La
création numérique fait appel à de nombreux outils, qu'il s'agisse
d'appareils dédiés ou de logiciels spécialisés, dont la puissance et la
sophistication n'ont cessé de croître depuis la fin des années 50. Les
progrès considérables réalisés dans le domaine des interfaces
graphiques et de la communication Homme-Machine à partir des années 70
ont rendu ces outils de plus en plus conviviaux, permettant leur
appropriation par un nombre croissant d'artistes.
Bien que plus faciles d'accès, ces logiciels
n'ont pas pour autant
fait disparaître du champ artistique l'utilisation de la programmation
informatique. Les développements, initiés dès le début des années 60,
de langages de programmation spécialisés dans la composition musicale,
le traitement du son, puis ultérieurement les images de synthèse, ou
les interactions temps-réel, etc., n'ont en réalité jamais cessé. On
peut même considérer que les artistes sont parmi les pionniers de ce
que l'on appelle aujourd'hui le "end-user programming". Il convient
donc de s'interroger sur la place de ces langages et plus généralement
de la programmation informatique, dans l'acte de création artistique.
La programmation n'est-elle qu'un simple geste technique et subalterne,
ou s'inscrit-elle plus profondément dans l'acte de création numérique
et dans la pensée de l'artiste ?
Un certain nombre d'oeuvres et de démarches
artistiques (le
"live coding" par exemple) se placent très clairement dans la deuxième
hypothèse. Elles utilisent la programmation informatique de manière
radicale comme support d'une démarche d'invention pure. Elles
conduisent à l'émergence d'une forme nouvelle de programmation que l'on
peut qualifier de «programmation créative». Contrairement à la
programmation informatique traditionnelle, qui vise au développement de
programmes et d'applications, la programmation créative a pour but
l'invention et la conception "d'objets" numériques. Elle s'attache -via
leurs processus d'engendrement- à décrire ces objets algorithmiquement
car c'est souvent la seule façon d'appréhender véritablement ces objets
complexes.
Pour prendre un exemple dans le domaine musical,
il est
généralement plus pertinent, et plus facile, d'inventer l'instrument
qui va produire le son, que le son directement. Le langage de
programmation est alors utilisé non seulement comme moyen de
description et de réalisation technique mais également comme moyen de
découverte, d'invention et d'exploration de l'espace des possibles.

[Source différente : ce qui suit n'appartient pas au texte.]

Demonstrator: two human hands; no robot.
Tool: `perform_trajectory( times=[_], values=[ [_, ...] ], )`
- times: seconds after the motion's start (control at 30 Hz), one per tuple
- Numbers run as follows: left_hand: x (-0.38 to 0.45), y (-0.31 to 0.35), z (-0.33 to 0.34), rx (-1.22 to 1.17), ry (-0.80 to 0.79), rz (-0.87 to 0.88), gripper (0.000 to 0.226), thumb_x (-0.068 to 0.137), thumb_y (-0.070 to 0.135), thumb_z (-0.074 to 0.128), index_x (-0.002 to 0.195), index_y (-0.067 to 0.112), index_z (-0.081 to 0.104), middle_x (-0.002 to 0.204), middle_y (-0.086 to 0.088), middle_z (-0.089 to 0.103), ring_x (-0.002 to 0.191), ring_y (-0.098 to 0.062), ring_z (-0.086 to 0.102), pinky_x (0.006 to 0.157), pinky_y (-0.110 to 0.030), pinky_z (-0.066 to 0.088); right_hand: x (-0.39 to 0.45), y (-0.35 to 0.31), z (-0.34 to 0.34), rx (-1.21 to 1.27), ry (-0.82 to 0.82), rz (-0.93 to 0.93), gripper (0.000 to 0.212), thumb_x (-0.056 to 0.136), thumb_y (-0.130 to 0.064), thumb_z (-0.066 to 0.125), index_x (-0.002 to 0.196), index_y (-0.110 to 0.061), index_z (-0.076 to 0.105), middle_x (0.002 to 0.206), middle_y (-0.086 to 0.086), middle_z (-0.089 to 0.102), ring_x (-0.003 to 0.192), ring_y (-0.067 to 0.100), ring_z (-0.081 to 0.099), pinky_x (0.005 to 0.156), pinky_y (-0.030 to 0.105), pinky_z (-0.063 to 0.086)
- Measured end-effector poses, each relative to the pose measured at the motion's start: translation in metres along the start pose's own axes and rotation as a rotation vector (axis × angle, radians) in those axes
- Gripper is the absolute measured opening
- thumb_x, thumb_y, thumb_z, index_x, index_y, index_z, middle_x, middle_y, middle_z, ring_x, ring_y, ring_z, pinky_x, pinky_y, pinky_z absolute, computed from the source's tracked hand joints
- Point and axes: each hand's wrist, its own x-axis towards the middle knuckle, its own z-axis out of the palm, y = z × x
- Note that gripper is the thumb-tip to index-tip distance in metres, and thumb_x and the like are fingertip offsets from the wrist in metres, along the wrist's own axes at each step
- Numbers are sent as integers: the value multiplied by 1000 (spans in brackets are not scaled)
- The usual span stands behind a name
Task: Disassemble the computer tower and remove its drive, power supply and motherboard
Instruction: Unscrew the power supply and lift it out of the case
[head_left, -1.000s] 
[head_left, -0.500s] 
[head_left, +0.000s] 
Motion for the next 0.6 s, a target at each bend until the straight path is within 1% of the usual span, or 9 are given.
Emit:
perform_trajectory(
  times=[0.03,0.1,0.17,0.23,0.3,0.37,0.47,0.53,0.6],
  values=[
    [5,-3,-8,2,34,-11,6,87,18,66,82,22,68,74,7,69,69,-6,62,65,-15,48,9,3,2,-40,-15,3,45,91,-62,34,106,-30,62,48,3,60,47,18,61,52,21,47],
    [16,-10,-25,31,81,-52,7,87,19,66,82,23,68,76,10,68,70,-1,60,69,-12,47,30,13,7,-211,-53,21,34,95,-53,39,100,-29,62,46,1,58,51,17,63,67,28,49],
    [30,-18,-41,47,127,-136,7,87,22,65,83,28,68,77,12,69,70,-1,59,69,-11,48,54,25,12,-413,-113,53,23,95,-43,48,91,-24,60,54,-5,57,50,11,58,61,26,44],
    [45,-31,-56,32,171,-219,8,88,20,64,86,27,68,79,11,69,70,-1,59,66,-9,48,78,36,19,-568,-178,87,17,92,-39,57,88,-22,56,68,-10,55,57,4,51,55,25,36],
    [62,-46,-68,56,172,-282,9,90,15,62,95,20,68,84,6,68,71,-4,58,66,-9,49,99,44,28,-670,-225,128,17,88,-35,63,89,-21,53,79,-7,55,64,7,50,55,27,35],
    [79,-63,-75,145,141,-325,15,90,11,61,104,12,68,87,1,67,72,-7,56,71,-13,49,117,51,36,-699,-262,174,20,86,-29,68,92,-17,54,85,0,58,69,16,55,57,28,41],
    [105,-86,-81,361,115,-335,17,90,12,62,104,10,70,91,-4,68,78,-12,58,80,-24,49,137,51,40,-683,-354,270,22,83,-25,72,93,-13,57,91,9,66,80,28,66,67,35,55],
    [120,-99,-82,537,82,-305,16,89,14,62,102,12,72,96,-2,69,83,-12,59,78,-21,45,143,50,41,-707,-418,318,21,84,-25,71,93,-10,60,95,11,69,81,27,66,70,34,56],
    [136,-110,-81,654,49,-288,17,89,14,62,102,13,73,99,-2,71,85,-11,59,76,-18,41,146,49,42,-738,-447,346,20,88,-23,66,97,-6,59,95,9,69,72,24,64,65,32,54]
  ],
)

Dans le domaine des oeuvres interactives, comment décrire des
interactions, impliquant les musiciens ou le public, avec toute la
liberté et la généralité voulue sans faire appel à la puissance
expressive de véritables langages de programmation ?
L'objectif du colloque sera donc de faire le
point sur cette
pratique, sur ses implications artistiques, mais également sur ses
implications scientifiques et techniques. En effet la programmation
informatique a longtemps été conçue pour une démarche d'ingénieur, de
type résolution de problème. Ce type de démarche suppose que
l'objectif, le programme à écrire, le problème à résoudre, puissent
être définis et formalisés aussi clairement que possible, avant même
que l'activité de programmation ne commence. Or, bien souvent il n'y a
rien de tel dans la programmation créative. L'objet de la création ne
préexiste pas forcément au travail de programmation, de la même manière
que la musique à jouer ne préexiste pas au travail d'improvisation
(même si cela se prépare, bien entendu). Il se découvre et s'invente
dans le faire, dans l'interaction avec le langage de programmation. Il
en est l'émergence et non plus seulement la prémisse.